D-二聚体及全球急性冠状动脉事件注册评分与急性心肌梗死患者远期心力衰竭的相关性研究

Correlations of D-dimer and the Global Registry of Acute Coronary Events score with long-term heart failure in patients with acute myocardial infarction

  • 摘要:
    目的 分析D-二聚体及全球急性冠状动脉事件注册(GRACE)评分与急性心肌梗死(AMI)患者远期心力衰竭(HF)的相关性。
    方法 选择398例AMI患者为研究对象, 根据D-二聚体水平分为D-二聚体正常组(n=309)和D-二聚体升高组(n=89)。采用Cox比例风险模型分析2组患者远期HF的危险因素; 采用时间依赖性受试者工作特征(ROC)曲线分析D-二聚体、GRACE评分以及二者联合预测远期HF的价值。根据GRACE评分及D-二聚体水平将398例患者分为低值组(D-二聚体正常且为低GRACE评分患者)181例、高值组(D-二聚体升高且为高GRACE评分患者)70例和中值组(不符合低值组和高值组条件的患者)147例。采用Kaplan-Meier法分析3组远期HF发生情况; 采用Point-biserial分析D-二聚体升高与远期HF发生的相关性。
    结果 D-二聚体升高组患者出现远期HF的人数是正常组的2.3倍。D-二聚体、GRACE评分是AMI患者远期HF的独立危险因素(P < 0.05)。D-二聚体和GRACE评分对AMI后5年HF的发生均具有一定的预测价值,但GRACE评分的预测效能更好。高值组患者远期HF发生率高于低值组、中值组,差异均有统计学意义(P < 0.01)。D-二聚体与AMI后远期HF发生呈正相关(P < 0.001)。
    结论 D-二聚体和GRACE评分均是AMI患者远期HF的独立危险因素,对远期HF的发生具有一定的预测价值。
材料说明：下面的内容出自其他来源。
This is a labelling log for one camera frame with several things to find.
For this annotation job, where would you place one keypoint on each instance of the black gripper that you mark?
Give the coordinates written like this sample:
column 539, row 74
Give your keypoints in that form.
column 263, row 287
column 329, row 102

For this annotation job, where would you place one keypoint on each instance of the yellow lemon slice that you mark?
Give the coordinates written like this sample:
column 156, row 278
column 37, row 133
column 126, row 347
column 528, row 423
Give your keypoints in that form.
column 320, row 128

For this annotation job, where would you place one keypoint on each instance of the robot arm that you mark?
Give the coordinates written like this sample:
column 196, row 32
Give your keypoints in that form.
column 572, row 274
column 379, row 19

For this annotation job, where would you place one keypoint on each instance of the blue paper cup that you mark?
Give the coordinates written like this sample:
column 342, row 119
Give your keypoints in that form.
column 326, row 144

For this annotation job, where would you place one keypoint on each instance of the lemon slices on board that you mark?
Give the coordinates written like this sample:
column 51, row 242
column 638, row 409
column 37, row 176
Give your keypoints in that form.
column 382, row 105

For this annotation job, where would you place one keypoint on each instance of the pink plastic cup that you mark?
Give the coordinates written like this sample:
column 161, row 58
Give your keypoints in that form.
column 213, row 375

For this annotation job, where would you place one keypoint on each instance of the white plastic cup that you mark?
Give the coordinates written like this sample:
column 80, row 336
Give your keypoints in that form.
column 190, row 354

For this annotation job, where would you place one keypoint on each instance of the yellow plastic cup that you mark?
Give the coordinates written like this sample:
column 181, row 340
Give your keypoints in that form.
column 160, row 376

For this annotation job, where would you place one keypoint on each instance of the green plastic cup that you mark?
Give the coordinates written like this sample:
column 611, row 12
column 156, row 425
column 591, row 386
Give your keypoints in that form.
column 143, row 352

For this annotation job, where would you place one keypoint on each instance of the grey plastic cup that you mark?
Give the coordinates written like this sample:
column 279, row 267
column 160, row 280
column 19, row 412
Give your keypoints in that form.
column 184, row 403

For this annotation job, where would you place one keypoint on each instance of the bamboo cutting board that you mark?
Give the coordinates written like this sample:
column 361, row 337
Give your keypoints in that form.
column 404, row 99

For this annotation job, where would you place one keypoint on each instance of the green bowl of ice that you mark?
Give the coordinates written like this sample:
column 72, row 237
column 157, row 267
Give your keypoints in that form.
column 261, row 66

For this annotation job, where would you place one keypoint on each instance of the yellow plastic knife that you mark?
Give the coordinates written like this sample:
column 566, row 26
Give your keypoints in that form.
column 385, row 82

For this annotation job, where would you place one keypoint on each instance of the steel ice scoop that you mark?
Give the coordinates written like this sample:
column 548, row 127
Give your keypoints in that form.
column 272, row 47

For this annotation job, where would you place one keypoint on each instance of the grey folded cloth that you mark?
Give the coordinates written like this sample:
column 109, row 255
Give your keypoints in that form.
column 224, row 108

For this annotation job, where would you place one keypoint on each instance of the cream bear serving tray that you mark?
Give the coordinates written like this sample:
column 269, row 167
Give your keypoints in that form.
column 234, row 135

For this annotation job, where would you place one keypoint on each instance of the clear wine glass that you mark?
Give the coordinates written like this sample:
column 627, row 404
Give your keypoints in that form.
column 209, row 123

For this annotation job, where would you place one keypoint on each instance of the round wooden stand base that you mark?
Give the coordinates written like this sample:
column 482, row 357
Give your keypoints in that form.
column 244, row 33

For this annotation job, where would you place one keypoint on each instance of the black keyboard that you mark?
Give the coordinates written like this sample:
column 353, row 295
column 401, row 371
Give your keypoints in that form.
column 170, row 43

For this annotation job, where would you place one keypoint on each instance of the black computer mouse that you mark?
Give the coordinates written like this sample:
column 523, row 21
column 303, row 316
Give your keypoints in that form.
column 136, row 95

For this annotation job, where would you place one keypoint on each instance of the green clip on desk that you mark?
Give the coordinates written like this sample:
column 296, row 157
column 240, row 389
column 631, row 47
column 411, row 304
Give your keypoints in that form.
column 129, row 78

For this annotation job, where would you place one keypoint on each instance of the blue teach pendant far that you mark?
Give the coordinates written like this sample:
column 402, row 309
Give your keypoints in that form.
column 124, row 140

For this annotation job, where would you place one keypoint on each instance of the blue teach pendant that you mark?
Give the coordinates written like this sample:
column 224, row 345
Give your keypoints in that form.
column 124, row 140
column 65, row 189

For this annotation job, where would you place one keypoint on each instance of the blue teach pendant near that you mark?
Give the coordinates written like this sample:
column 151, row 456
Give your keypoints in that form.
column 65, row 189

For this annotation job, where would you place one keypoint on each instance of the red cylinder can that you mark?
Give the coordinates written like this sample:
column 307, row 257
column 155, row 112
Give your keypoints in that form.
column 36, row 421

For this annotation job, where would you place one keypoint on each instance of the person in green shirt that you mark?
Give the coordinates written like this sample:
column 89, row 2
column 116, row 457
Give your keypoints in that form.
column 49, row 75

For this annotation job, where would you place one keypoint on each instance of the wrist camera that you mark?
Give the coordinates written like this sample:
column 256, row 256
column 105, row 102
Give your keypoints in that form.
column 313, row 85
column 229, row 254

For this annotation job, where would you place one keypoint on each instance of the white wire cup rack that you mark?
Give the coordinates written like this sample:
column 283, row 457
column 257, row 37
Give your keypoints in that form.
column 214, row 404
2项指标均升高的患者是远期HF的高危人群。

     

    Abstract:
    Objective To analyze the correlations of D-dimer and the Global Registry of Acute Coronary Events (GRACE) score with long-term heart failure (HF) in patients with acute myocardial infarction (AMI).
    Methods A total of 398 patients with AMI were selected as research objects and divided into normal D-dimer group (n=309) and elevated D-dimer group (n=89) based on the D-dimer level. Cox proportional hazard model was used to analyze the risk factors for long-term HF in both groups. Time-dependent receiver operating characteristic (ROC) curve was used to analyze the values of D-dimer, GRACE score and their combination in predicting long-term HF. According to the GRACE score and D-dimer level, 398 patients were divided into low-value group (181 patients with normal D-dimerand low GRACE score), high-value group (70 patients with elevated D-dimer and high GRACE score), and middle-value group (147 patients did not meet the conditions of the low-value and high-value groups). Kaplan-Meier method was used to analyze the occurrence of long-term HF in the three groups. Point-biserial analysis was used to analyze the correlation between elevated D-dimer and the occurrence of long-term HF.
    Results The number of patients with long-term HF in the elevated D-dimer group was 2.3 times of the normal group. D-dimer and GRACE score were independent risk factors for long-term HF in patients with AMI (P < 0.05). Both D-dimer and GRACE score had certain predictive values for the occurrence of HF at 5 years after AMI, but the predictive efficiency of GRACE score was better. The incidence of long-term HF in the high-value group was significantly higher than that in the low-value group and the middle-value group (P < 0.01). D-dimer was significantly positively correlated with the occurrence of long-term HF after AMI (P < 0.001).
    Conclusion Both D-dimer and GRACE score are independent risk factors for long-term HF in patients with AMI, and the two indexes have certain predictive value for the occurrence of long-term HF. Patients with both elevated indicators are high-risk groups for long-term HF.